基于YOLO系列模型的瓦楞纸箱损伤检测方法研究
Research on YOLO-Series Methods for Corrugated Box Damage Detection
DOI: 10.12677/met.2026.151002, PDF,   
作者: 李 源, 程文娟*, 旷龙祥:北京印刷学院机电工程学院,北京
关键词: 瓦楞纸箱包装损伤检测YOLO端侧部署Corrugated Box Defect Detection YOLO Edge Deployment
摘要: 为应对物流现场中瓦楞纸箱因划痕、破洞与湿渍等造成的包装失效问题,本文构建包含3类典型损伤、共3800张图像的多源数据集(实验室模拟、网络采集、驿站实拍),并在统一训练/评测流程下,对YOLOv3-tiny、YOLOv5n、YOLOv8n、YOLO10n、YOLO11n与YOLO12n六个版本进行系统对比。采用P、R、F1、mAP50与GFLOPs等指标综合评估,并通过混淆矩阵分析不同模型在细粒度损伤上的识别差异。结果显示:YOLOv8n在精度与召回之间取得最优平衡(P = 0.840, R = 0.790, mAP50 = 0.868, F1 = 0.814),适合作为精度优先的工业检测基线;YOLO12n在保持较高精度的同时具备最低计算复杂度(GFLOPs = 6.3, mAP50 = 0.858),更适合端侧实时部署。对比分析还表明,弱纹理/反光干扰场景下“wet”与背景的混淆最为突出,而YOLO10n在“hole”类的召回存在明显下降。本文的贡献在于:(i) 提出覆盖多场景的纸箱损伤数据集与统一评测协议;(ii) 给出跨代YOLO的可复现对比基准;(iii) 提供面向工程落地的模型选型建议。未来工作将聚焦于损伤分级标准化、小样本增强与轻量注意力机制,以进一步提升复杂环境下的鲁棒性与可部署性。

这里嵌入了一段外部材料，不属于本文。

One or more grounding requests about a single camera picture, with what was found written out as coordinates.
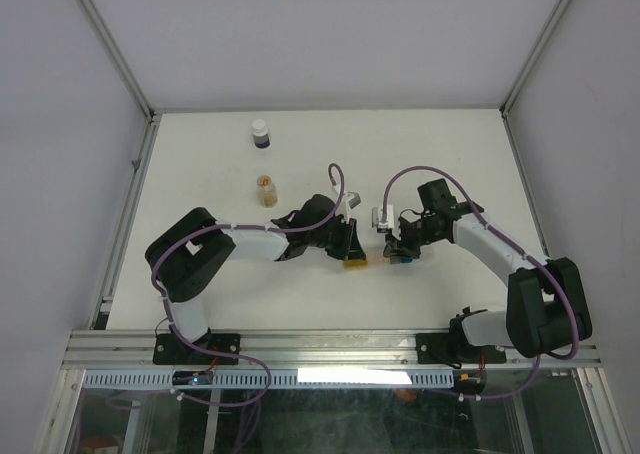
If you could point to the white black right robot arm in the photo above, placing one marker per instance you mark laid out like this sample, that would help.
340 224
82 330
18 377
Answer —
546 311

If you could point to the white slotted cable duct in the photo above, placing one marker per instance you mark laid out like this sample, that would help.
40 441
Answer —
254 379

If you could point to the aluminium mounting rail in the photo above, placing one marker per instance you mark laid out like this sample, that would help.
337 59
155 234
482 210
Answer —
279 349

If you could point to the aluminium cage frame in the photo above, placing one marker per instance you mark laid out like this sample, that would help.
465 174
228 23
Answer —
565 73

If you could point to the white-capped dark pill bottle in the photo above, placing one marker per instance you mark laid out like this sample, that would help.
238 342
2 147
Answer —
260 134

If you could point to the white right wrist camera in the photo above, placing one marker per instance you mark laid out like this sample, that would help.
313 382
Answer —
382 219

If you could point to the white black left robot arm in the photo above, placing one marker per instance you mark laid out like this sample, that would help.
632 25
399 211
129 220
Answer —
186 257

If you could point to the clear glass pill bottle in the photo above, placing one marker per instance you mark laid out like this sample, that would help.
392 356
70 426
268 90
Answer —
267 196

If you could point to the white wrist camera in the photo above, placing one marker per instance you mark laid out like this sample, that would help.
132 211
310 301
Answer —
382 219
344 207

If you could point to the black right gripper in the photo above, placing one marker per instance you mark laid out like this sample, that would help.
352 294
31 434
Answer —
400 248

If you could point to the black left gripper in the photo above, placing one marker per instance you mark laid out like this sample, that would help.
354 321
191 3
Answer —
349 247

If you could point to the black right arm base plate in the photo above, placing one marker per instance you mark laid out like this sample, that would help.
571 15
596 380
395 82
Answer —
444 348

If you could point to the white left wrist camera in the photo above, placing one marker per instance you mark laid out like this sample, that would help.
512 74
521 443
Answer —
344 207

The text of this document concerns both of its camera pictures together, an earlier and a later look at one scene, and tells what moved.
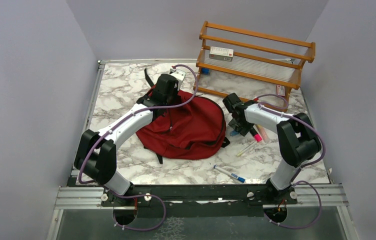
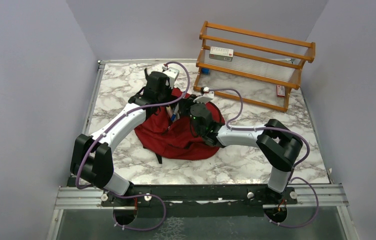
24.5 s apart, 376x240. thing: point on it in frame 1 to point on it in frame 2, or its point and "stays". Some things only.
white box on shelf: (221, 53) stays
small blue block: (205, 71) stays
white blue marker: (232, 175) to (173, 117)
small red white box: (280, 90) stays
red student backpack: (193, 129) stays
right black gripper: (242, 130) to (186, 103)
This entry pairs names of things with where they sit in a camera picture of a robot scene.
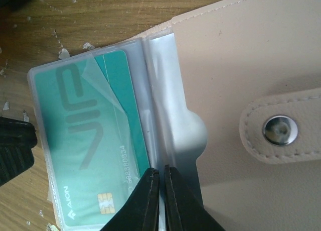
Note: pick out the teal VIP card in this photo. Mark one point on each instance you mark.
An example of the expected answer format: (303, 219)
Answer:
(91, 134)

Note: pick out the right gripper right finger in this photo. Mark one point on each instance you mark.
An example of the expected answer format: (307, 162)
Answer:
(183, 211)

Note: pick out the beige card holder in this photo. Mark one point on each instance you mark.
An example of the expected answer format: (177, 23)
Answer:
(229, 94)

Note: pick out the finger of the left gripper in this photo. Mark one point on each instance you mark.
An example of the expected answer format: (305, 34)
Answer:
(17, 140)

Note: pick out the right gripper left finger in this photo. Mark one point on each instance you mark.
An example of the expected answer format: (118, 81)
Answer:
(141, 210)

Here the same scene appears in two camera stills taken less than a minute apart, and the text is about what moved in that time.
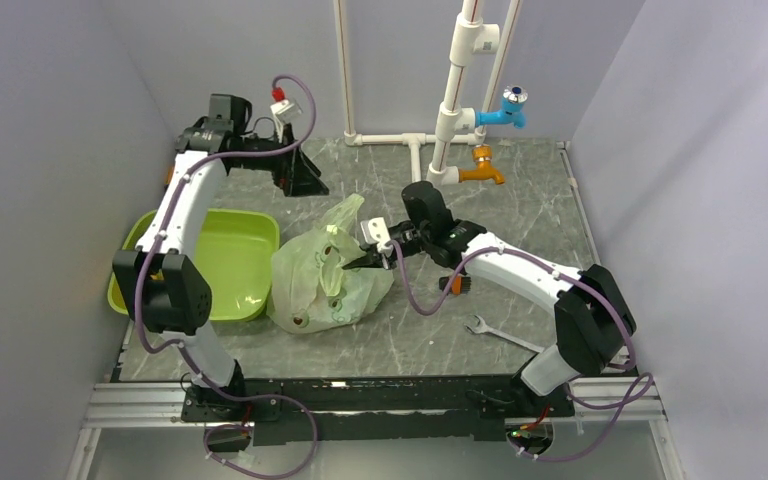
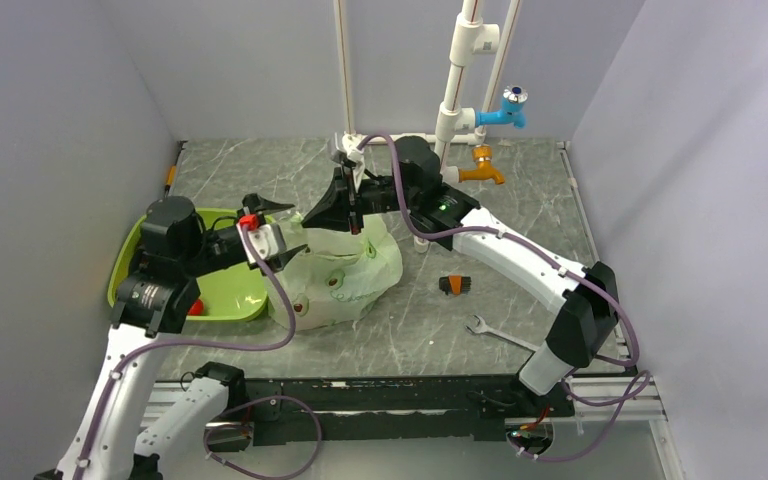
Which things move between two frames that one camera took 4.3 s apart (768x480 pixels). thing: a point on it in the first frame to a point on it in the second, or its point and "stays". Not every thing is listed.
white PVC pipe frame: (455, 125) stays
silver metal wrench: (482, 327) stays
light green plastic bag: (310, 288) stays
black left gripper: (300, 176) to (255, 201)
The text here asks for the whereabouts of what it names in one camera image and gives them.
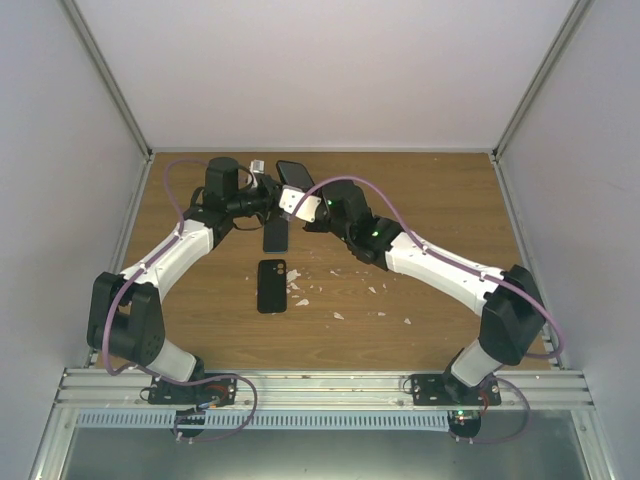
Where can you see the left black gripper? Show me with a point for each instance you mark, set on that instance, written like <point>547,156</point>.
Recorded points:
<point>273,194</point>

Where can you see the bare black phone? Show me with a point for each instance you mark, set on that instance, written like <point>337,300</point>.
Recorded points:
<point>276,236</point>

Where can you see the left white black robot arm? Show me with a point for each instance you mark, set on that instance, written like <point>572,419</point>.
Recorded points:
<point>126,318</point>

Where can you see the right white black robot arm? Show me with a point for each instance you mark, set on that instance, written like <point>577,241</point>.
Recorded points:
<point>507,303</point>

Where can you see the white debris pile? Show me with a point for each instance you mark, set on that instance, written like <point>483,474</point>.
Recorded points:
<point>298,285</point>

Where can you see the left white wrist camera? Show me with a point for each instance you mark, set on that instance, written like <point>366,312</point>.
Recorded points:
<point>256,168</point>

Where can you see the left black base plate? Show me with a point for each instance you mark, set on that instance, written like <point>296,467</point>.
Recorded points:
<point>221,391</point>

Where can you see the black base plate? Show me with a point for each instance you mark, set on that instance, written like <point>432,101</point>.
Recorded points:
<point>438,389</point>
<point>221,391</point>

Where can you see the left aluminium corner post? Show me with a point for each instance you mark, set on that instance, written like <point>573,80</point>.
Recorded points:
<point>83,31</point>

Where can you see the aluminium corner post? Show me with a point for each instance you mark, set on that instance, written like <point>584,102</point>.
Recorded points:
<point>557,47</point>
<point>83,31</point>

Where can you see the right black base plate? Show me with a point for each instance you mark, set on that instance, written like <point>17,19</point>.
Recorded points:
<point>438,389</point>

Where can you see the aluminium front rail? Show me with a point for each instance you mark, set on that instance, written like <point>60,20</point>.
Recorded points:
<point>329,390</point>

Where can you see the grey slotted cable duct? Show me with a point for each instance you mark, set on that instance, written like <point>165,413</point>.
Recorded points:
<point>275,419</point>

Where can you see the right aluminium corner post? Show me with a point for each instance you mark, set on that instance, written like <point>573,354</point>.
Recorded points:
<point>557,47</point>

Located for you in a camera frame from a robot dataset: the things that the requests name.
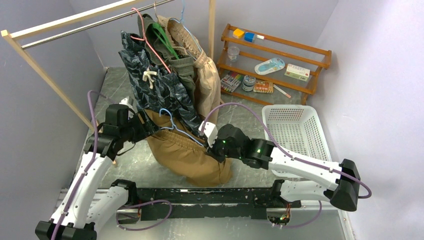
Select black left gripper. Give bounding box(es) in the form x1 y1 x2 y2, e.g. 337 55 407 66
120 108 161 144

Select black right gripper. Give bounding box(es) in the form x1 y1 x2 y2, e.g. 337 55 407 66
203 132 244 164

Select light blue wire hanger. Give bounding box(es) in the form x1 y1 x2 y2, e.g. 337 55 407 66
159 108 203 146

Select tan brown shorts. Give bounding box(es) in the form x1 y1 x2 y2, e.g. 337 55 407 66
145 109 233 187

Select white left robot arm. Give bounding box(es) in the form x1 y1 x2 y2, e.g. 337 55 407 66
35 103 160 240

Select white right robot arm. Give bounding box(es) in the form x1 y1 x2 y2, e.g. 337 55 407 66
199 122 360 212

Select dark leaf-print shorts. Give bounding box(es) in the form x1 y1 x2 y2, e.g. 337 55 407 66
118 30 202 137

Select beige shorts with white stripe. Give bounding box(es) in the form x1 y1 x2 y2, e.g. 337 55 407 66
157 15 221 119

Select olive green shorts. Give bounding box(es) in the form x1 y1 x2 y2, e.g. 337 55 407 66
137 14 196 101

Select green hanger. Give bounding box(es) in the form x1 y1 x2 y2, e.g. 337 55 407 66
152 22 179 59

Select blue hanger at right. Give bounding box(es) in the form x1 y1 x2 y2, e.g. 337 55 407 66
170 0 203 52

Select marker pen set pack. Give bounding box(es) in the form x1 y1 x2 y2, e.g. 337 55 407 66
220 71 244 93

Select orange snack packet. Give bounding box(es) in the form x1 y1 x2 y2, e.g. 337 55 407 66
253 80 274 94

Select white plastic basket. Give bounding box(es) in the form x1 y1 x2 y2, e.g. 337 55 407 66
261 104 332 162

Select white pen with red tip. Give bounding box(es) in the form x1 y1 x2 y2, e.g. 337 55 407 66
273 85 292 99

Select orange wooden shelf rack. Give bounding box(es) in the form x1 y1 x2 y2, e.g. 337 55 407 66
216 24 332 105

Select clear plastic cup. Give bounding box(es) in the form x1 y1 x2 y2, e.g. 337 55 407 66
227 46 240 62

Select white green box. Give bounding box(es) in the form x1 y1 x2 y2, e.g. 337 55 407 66
284 63 311 82

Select blue block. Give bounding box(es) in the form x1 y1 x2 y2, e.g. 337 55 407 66
243 32 256 43

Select yellow block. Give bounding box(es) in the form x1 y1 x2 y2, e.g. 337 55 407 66
232 28 245 39

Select metal hanging rod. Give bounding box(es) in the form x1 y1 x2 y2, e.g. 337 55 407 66
20 0 176 51

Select wooden clothes rack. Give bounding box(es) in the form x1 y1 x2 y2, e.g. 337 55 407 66
0 0 218 167

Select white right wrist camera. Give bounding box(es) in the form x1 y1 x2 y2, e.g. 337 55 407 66
198 120 218 148

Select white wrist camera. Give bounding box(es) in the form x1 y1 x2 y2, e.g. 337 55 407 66
119 96 136 115
198 120 218 148

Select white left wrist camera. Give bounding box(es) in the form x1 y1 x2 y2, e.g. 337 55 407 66
119 96 136 115

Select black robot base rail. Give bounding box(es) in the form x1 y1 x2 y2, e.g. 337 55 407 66
126 187 302 221

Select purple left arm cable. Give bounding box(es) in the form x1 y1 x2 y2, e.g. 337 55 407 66
49 90 117 240

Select pink wire hanger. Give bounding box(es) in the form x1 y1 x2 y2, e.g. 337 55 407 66
131 7 172 74

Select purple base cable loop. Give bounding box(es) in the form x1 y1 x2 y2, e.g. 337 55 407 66
115 200 174 232

Abstract: To address packaging failures of corrugated boxes caused by scratches, holes, and wet stains in logistics, we curate a 3-class, 3,800-image dataset from laboratory simulation, web crawling, and field acquisition at parcel stations. Under a unified training and evaluation protocol, we benchmark six YOLO variants—YOLOv3-tiny, YOLOv5n, YOLOv8n, YOLO10n, YOLO11n, and YOLO12n. Comprehensive evaluation employing metrics including P, R, F1, mAP50 and GFLOPs, alongside confusion matrix analysis to assess the identification discrepancies among different models regarding fine-grained damage. Results show that YOLOv8n achieves the best accuracy-recall balance (P = 0.840, R = 0.790, mAP50 = 0.868, F1 = 0.814), making it a strong baseline for accuracy-oriented inspection. YOLO12n attains the lowest computational cost (GFLOPs = 6.3) while maintaining competitive accuracy (mAP50 = 0.858), thus favoring real-time edge deployment. We also find noticeable confusion between “wet” and background under weak-texture/reflective conditions, and degraded recall for “hole” with YOLO10n. Our contributions include: (i) a multi-scenario corrugated-box defect dataset with a unified evaluation protocol; (ii) a reproducible cross-generation YOLO benchmark; and (iii) actionable guidance for engineering deployment. Future work will explore standardized severity grading, small-sample augmentation, and lightweight attention to further improve robustness and deployability in the wild.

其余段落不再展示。